自室から直近の回転寿司屋が閉店した。超有名観光地でインバウンドも多いのに。
自分も行くとしたらそこと決めていた店で、大手チェーン店と違い、職人二人が常駐し完全オーダー・システム。
そういう点では昔風のスタイルではあるが、客が大勢入っていないときに握ってレーンに乗せ、賑やかし的サンプルとばかりに流れ続けると乾燥してきて、手に取りたいとは思わなかったのも事実。
それにその店は外人向けへの対応が甘かった気もする。
絵柄で金額が違うので壁に皿を貼り付け、色ごとに金額表示があるは見て分かるから親切だが、何故か漢数字のみ。たしかに日本的演出だろう。一覧メニューも小さくて カウンター下に日本語のみで貼ってあるだけ。
それじゃ、写真撮って翻訳機能が付いてないと意味が分からないよね。寿司職人は日本人なので英語なりに堪能な人はいるのかとも思ってしまう。
となれば不器用職人だったら意思疎通が難しいかもとも思うし、客だってネットに褒めコメントは書き込まないかもね。
かなり初期は100円で二貫だったし、チェ─ン店が大型化するにつれ、逆に値上げも緩やかで良心的とも思っていた。
それでもの景気悪化でネタの品質、シャリの大きさも小型化で値上げが加速。確かに職人ならシャリの大きさは簡単に調節できるだろうし。
そして自分の懐景気も悪化。しかも加齢で食べる量は減るし、どうせ完全解凍ものなら一番安い価格のものしか絶対に食べないと変に意固地にもなった。いやな性分だね。
しかも1000円以内で絶対に抑えると初期から決めていたので、流石に4皿が限度になった。しかもネタもシャリも減っているのに。

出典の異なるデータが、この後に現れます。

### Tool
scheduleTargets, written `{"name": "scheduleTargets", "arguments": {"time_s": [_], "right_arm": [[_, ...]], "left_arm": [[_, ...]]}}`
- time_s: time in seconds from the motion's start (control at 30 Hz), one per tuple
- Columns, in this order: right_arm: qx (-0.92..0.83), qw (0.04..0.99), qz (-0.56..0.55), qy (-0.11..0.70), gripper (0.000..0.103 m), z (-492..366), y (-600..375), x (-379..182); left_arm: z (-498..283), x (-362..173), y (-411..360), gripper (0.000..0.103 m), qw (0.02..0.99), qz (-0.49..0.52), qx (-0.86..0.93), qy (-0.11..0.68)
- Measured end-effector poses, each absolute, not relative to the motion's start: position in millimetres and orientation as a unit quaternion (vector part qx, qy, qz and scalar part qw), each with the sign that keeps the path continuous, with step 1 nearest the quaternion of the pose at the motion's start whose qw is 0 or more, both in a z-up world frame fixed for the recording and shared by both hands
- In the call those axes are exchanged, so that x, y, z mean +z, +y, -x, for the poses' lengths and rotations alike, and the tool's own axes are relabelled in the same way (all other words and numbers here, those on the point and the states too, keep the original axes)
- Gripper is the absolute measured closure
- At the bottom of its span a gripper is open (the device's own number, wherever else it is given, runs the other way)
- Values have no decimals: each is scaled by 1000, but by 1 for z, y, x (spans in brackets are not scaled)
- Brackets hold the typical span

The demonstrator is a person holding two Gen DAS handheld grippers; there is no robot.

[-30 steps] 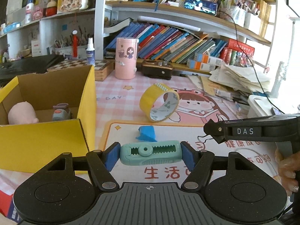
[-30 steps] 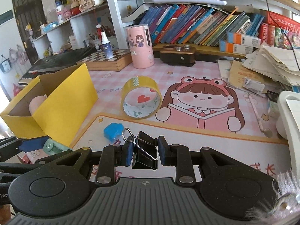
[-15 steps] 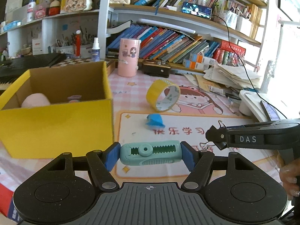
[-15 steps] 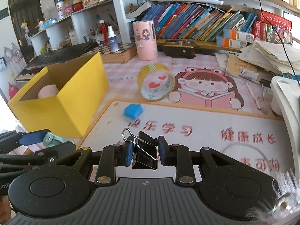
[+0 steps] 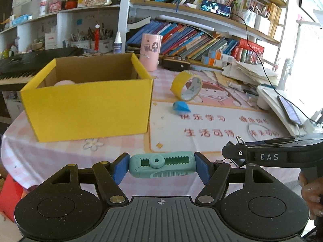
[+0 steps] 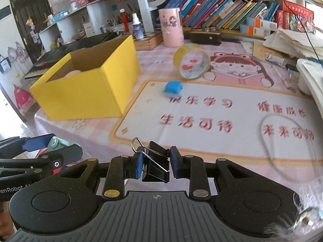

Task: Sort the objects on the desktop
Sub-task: 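Lift the eraser and binder clip and carry both over the yellow box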

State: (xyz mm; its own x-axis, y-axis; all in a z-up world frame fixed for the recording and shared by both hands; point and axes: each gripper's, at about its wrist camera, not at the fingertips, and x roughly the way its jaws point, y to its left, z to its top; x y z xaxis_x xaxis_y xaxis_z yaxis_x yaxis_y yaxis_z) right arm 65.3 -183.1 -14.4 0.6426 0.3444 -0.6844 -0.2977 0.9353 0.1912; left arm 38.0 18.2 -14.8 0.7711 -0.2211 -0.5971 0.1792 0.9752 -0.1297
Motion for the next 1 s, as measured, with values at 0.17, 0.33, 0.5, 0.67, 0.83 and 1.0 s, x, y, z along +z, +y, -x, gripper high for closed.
{"name": "scheduleTargets", "arguments": {"time_s": [0.17,0.33,0.5,0.67,0.83,1.0], "right_arm": [[192,896,-36,399,78,-49,-165,-23],[214,888,-33,406,78,-37,-144,-26],[239,883,-22,403,78,-32,-121,-24],[268,876,-1,400,78,-30,-98,-22],[294,871,23,393,78,-27,-79,-18],[303,868,33,391,78,-28,-69,-17]], "left_arm": [[-20,-17,34,33,939,29,-99,327],[-5,-18,52,33,940,29,-87,327],[7,-16,71,33,944,37,-64,321],[17,-14,90,33,948,50,-35,313],[22,-13,104,33,950,62,-15,305],[25,-13,110,33,951,68,-8,301]]}}
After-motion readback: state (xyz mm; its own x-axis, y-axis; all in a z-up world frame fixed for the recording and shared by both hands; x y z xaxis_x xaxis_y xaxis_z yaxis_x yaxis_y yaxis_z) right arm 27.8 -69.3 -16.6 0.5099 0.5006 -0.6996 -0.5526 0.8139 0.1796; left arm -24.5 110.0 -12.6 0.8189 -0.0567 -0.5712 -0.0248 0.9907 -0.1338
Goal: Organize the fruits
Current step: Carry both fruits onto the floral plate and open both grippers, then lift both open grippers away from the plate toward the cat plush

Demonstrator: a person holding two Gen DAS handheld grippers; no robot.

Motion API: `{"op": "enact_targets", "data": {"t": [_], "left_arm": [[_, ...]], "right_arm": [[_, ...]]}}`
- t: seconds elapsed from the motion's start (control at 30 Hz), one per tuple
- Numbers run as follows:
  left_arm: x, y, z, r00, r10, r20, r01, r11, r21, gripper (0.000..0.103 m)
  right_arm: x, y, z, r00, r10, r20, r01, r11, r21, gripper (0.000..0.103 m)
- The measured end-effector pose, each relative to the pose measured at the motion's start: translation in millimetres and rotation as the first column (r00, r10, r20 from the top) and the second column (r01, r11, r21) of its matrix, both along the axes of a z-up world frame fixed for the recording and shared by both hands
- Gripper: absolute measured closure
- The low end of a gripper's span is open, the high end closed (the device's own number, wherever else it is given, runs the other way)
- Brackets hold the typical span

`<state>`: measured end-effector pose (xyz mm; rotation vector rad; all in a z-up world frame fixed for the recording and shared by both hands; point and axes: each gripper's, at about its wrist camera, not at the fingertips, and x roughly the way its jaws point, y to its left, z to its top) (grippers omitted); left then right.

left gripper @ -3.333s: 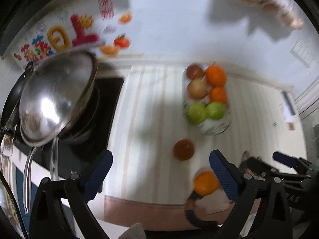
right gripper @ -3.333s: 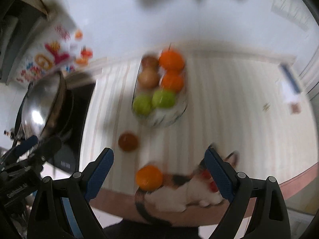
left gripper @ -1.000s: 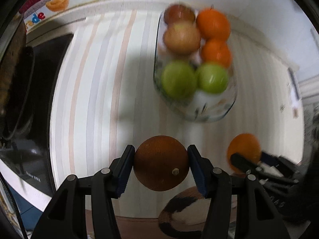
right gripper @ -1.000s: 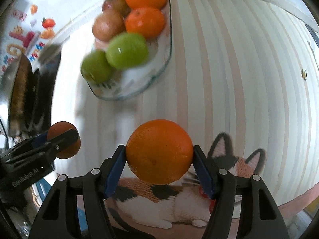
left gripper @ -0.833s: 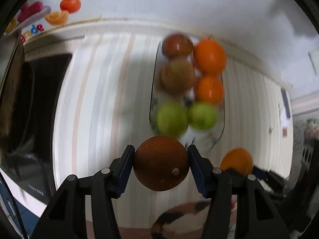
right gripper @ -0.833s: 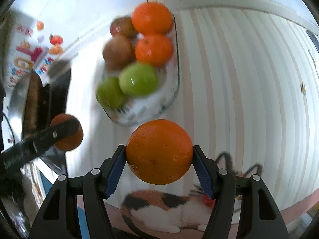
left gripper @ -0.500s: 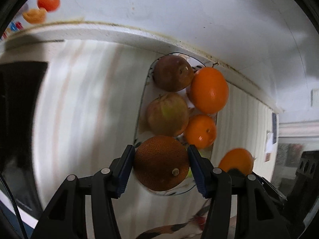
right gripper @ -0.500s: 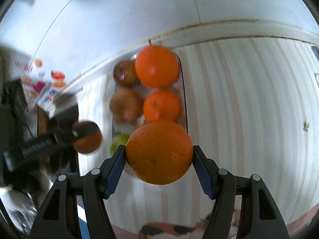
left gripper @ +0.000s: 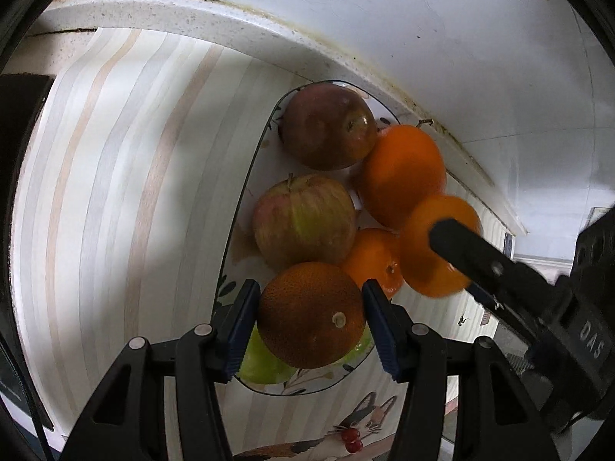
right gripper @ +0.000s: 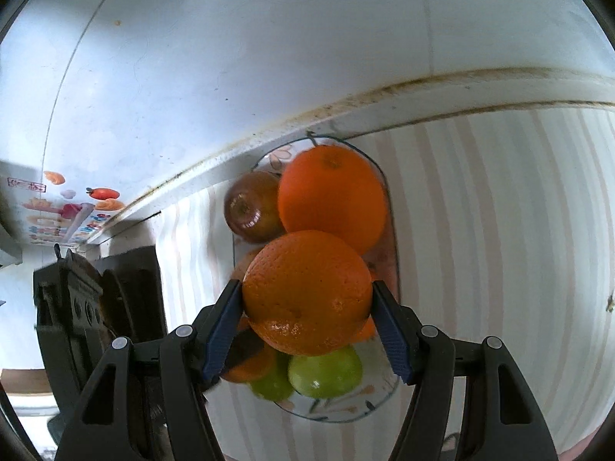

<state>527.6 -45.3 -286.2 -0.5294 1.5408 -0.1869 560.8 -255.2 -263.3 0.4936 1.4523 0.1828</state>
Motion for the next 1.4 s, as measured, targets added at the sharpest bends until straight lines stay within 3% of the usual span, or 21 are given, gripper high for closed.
{"op": "enact_targets", "data": {"t": [0.17,0.37,0.47,0.63,0.7,0.73,0.97,1.07,1.3,1.4], "left_arm": [[2,-9,4,0.999,-0.042,0.003,0.042,0.999,0.035,0.048],[5,-18,4,0.997,-0.077,0.013,0.077,0.996,0.038,0.027],[5,-18,5,0.996,-0.085,0.022,0.083,0.995,0.058,0.026],[1,-22,18,0.993,-0.104,0.048,0.101,0.992,0.074,0.026],[-1,-23,28,0.991,-0.118,0.069,0.111,0.989,0.1,0.015],[-3,-23,32,0.989,-0.124,0.079,0.114,0.986,0.118,0.014],[-38,-6,68,0.968,-0.179,0.176,0.107,0.928,0.357,0.014],[-57,-1,77,0.961,-0.189,0.202,0.089,0.902,0.422,0.014],[-107,4,102,0.939,-0.22,0.265,0.063,0.866,0.497,0.014],[-128,-3,119,0.927,-0.229,0.297,0.054,0.865,0.498,0.014]], "right_arm": [[14,18,-8,0.999,0.034,-0.017,-0.034,0.999,-0.023,0.034],[18,27,-19,0.997,0.047,-0.054,-0.048,0.999,-0.026,0.032],[18,26,-14,0.998,0.041,-0.04,-0.042,0.999,-0.03,0.029],[16,17,3,0.999,0.032,-0.017,-0.032,0.999,-0.032,0.017],[11,11,14,1.0,0.031,0.004,-0.03,0.998,-0.053,0.008],[8,8,19,0.999,0.034,0.014,-0.032,0.997,-0.076,0.007],[-39,-6,49,0.993,0.08,0.084,-0.057,0.966,-0.252,0.006],[-67,-4,56,0.988,0.103,0.117,-0.063,0.95,-0.306,0.006],[-125,2,81,0.972,0.118,0.203,-0.04,0.935,-0.353,0.006],[-152,3,101,0.96,0.121,0.251,-0.023,0.932,-0.362,0.006]]}}
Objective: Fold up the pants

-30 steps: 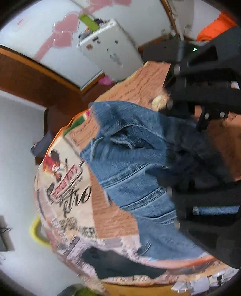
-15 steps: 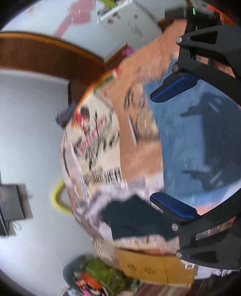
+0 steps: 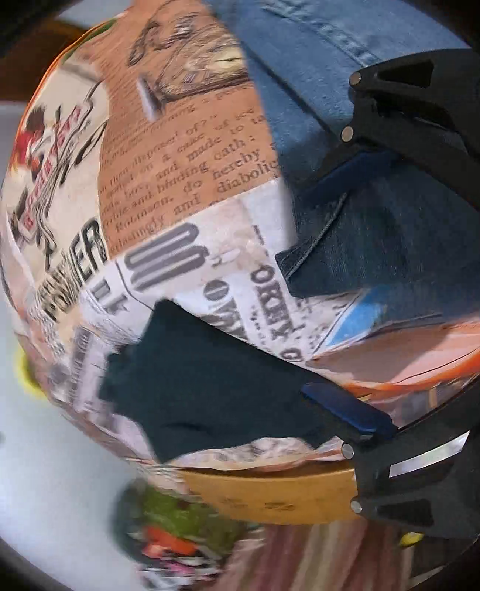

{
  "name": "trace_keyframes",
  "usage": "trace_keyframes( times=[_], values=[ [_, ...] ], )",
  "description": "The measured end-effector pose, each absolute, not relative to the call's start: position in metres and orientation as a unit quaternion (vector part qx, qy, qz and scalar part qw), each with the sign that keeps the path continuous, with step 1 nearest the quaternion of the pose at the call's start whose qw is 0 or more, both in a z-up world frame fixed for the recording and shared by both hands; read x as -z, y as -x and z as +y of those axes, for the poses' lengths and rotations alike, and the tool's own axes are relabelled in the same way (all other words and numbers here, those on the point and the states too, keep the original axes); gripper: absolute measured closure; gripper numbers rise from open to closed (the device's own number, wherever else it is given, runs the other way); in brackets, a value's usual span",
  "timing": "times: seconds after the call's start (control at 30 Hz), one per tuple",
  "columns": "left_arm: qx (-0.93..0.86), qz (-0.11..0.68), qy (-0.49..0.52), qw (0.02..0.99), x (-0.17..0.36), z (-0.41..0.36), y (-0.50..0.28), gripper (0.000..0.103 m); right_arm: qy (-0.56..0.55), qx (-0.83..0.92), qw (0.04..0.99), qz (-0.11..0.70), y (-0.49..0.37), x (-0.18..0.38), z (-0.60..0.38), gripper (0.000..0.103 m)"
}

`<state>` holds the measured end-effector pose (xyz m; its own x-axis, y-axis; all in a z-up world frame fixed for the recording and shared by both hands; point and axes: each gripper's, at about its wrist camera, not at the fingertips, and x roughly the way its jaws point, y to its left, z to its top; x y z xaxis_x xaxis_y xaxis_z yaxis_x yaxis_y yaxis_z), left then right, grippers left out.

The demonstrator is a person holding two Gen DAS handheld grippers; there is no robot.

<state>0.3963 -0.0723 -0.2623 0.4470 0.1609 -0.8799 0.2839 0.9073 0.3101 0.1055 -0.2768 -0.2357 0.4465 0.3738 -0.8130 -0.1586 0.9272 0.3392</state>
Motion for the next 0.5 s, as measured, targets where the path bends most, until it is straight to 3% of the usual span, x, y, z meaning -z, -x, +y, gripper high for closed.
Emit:
trace_keyframes(
  times=[0.27, 0.5],
  values=[
    [0.047, 0.525, -0.224, 0.820, 0.256, -0.038, -0.337, 0.004, -0.108, -0.159, 0.846, 0.498, -0.107, 0.232, -0.280, 0.026],
    [0.046, 0.539, -0.134, 0.830, 0.236, 0.000, -0.255, 0.007, -0.101, -0.181, 0.849, 0.486, -0.101, 0.226, -0.269, 0.026]
  ],
)
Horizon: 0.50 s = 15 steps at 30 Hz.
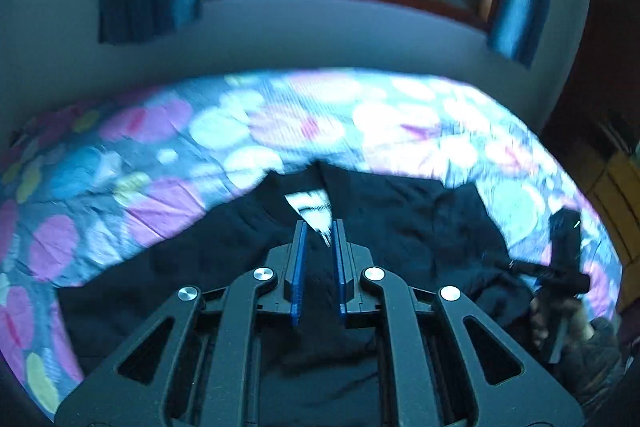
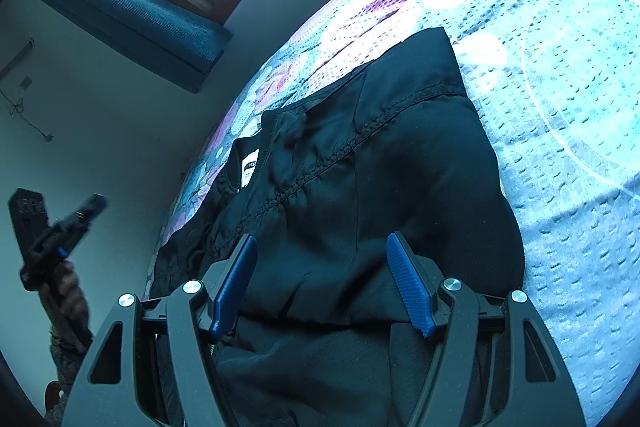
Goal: Fold small clothes
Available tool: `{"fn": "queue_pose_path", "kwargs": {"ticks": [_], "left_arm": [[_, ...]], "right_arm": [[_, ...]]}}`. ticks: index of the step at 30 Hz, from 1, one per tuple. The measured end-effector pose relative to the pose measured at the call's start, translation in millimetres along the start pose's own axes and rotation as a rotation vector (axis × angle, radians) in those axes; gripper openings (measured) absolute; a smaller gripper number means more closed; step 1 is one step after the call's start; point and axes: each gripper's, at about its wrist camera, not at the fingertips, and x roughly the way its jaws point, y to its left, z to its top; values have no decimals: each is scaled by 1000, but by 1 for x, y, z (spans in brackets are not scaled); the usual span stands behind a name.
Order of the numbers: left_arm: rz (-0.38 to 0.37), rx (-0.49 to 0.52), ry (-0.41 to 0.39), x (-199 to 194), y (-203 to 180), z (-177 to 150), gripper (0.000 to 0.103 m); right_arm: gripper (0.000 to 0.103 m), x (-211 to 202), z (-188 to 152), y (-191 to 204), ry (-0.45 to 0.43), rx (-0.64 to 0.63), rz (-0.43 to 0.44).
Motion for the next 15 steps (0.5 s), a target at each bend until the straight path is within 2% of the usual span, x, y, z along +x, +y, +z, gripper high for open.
{"fn": "queue_pose_path", "kwargs": {"ticks": [3,5,7,8,10,12,15], "left_arm": [[10,-24,31,13,2,-19,15],[33,-57,20,1,20,-36,29],[107,-82,-15,-20,40,-54,69],[174,-98,-44,-34,55,-70,76],[240,-107,-57,-47,71,-88,84],[309,-133,-31,-54,90,-110,87],[345,-204,6,-61,112,-138,89]], "right_arm": [[67,-3,2,6,11,4,-28],[67,-10,4,14,-23,24,-46],[67,-15,4,30,-33,28,-7],[67,-13,3,43,-15,19,50],[69,-3,-1,71,47,-6,141],[71,23,-6,102,149,-50,209],[71,81,-12,134,294,-62,255]]}}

かといって生姜とお茶で腹を満たすのは粋じゃないし。
そして一番好きだったネタが最低価格から離脱しやがった。それが決定打となり行くのを止めた。
まさか自分の所為でもなかろうが、気が付いたら閉店していた。
原因は皆さんも想像が付くだろうか。日本料理系としては世界的に有名な寿司。外国人観光客も日本に来たら本場の寿司は食べたいだろう。しかも円安でお得感があるはず。
一方で、昔タイに行ったときに安い寿司屋に入ったら、タイ人が黙々と素手で握っていて、妙な感覚になったのはこちらの胸に曇りがあったからだろう。
となれば人口減少だし、職人は高齢化。有名某が言っていたが、修行なんぞせずに機械で握らせれば衛生面も統一性も確保できて合理的だろうと。
そういうことだろう。かといってそれなりの寿司屋に意を決して入ったとして、客層に納得できなければ、相乗効果の逆で相殺だと落ち込むだろうし。
結局、自分の選択肢から既に寿司は消えていたってことね。